Possiamo infine comprendere nella stessa educazione morale di cui scriviamo più avanti il ruolo della famiglia come comunità contemporanea di affetti e di interessi nella quale riscoprire il piacere della condivisione non solo dei progetti procreativi ed educativi, ma anche di quelli dedicati alla fondazione di piccole imprese da far crescere.

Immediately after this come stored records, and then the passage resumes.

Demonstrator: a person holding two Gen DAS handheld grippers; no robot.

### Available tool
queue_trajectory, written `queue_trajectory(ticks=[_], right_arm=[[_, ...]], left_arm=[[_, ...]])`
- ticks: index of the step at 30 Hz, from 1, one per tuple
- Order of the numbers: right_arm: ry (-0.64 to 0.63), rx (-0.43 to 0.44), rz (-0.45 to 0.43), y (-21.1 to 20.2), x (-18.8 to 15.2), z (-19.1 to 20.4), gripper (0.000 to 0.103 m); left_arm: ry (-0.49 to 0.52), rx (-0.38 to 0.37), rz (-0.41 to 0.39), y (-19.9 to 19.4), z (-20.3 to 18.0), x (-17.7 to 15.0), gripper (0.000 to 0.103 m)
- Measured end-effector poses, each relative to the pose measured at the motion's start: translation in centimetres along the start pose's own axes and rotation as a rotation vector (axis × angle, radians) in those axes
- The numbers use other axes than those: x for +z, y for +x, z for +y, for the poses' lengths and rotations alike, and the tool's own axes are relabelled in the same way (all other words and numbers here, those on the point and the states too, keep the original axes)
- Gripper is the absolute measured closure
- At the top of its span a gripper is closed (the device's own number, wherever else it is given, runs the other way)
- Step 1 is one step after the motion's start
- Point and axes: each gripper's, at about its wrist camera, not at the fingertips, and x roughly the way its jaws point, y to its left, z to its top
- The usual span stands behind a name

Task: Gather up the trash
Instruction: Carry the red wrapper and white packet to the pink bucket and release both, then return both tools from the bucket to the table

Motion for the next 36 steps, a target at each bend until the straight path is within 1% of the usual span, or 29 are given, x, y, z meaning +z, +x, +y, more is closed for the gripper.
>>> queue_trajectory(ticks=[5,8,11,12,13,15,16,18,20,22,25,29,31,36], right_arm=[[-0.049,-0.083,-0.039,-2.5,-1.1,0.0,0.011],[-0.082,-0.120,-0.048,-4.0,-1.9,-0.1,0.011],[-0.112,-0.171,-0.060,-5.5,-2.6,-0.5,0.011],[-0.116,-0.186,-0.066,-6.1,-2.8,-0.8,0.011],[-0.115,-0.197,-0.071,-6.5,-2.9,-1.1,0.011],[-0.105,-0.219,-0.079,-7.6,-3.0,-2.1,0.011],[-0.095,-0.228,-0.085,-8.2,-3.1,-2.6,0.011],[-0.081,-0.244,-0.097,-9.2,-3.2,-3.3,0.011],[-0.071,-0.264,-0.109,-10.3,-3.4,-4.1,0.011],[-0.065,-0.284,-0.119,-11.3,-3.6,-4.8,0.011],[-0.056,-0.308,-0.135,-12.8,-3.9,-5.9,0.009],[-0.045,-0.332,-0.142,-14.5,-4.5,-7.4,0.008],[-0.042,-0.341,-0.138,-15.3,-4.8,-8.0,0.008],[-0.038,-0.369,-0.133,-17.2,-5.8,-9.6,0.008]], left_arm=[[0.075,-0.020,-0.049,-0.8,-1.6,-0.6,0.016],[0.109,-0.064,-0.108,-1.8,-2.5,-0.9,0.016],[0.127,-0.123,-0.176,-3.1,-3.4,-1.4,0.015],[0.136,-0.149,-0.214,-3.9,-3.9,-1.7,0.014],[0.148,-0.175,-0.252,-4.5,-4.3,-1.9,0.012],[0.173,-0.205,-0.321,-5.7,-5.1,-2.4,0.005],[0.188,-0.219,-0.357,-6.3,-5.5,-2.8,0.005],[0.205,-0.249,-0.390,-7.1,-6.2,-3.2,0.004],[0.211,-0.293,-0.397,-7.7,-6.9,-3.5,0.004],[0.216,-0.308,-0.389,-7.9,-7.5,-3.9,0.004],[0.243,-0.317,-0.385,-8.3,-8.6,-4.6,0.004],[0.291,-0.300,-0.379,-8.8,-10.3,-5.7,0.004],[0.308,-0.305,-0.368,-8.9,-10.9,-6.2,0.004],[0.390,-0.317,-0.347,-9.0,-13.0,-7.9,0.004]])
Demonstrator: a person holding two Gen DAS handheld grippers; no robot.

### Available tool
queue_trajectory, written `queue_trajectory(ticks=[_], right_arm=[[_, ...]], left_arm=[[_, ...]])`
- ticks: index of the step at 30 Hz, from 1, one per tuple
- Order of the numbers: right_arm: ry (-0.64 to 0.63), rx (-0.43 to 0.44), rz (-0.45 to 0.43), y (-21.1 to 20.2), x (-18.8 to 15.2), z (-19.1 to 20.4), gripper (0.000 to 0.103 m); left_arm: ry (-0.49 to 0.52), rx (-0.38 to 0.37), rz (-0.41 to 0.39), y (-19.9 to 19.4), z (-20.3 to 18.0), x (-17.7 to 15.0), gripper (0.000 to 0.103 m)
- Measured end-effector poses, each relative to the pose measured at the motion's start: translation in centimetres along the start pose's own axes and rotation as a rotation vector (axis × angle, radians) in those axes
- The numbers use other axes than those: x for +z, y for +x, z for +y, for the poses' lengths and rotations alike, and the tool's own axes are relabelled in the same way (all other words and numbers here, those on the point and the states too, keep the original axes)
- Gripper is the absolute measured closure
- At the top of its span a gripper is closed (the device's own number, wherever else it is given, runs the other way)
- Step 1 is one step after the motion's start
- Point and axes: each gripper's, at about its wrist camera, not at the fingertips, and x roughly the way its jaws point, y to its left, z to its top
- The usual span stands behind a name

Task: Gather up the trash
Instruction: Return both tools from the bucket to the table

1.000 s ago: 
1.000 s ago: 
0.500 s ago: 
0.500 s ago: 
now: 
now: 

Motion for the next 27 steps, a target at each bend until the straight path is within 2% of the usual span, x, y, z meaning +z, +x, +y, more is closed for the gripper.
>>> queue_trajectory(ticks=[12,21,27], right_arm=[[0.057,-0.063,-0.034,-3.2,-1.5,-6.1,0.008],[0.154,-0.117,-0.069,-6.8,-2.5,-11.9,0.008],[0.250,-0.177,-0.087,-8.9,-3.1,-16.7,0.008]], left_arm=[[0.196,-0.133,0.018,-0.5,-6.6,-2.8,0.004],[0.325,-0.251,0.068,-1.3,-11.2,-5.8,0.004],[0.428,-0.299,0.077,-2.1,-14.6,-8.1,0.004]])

Certo, per quanto abbiamo prima considerato, occorrerebbe una coraggiosa e mirata deregolazione burocratica e fiscale perché il nostro passato ci insegna la diretta proporzione tra libertà e crescita. Questa si realizza con la fuoriuscita dalla trappola del falso moralismo, vero e proprio inquinamento della vita pubblica. Nessuno può immaginare di riproporre la regolazione minima degli anni Cinquanta. Il perseguimento di obiettivi primari come la sicurezza dei lavoratori, la tutela dell’ambiente, la trasparenza dei bilanci ed altro ancora si può realizzare con norme semplici e certe, con una cultura regolatoria che esalta e non mortifica la responsabilità delle persone fisiche e giuridiche.
Siamo nel cuore del rapporto tra gli uomini e le macchine intelligenti perché se prevale la creatività sulla sottomissione diventa implicita, naturale, la propensione ad evolvere verso l’imprenditorialità quale modo per sviluppare da protagonisti idee e progetti.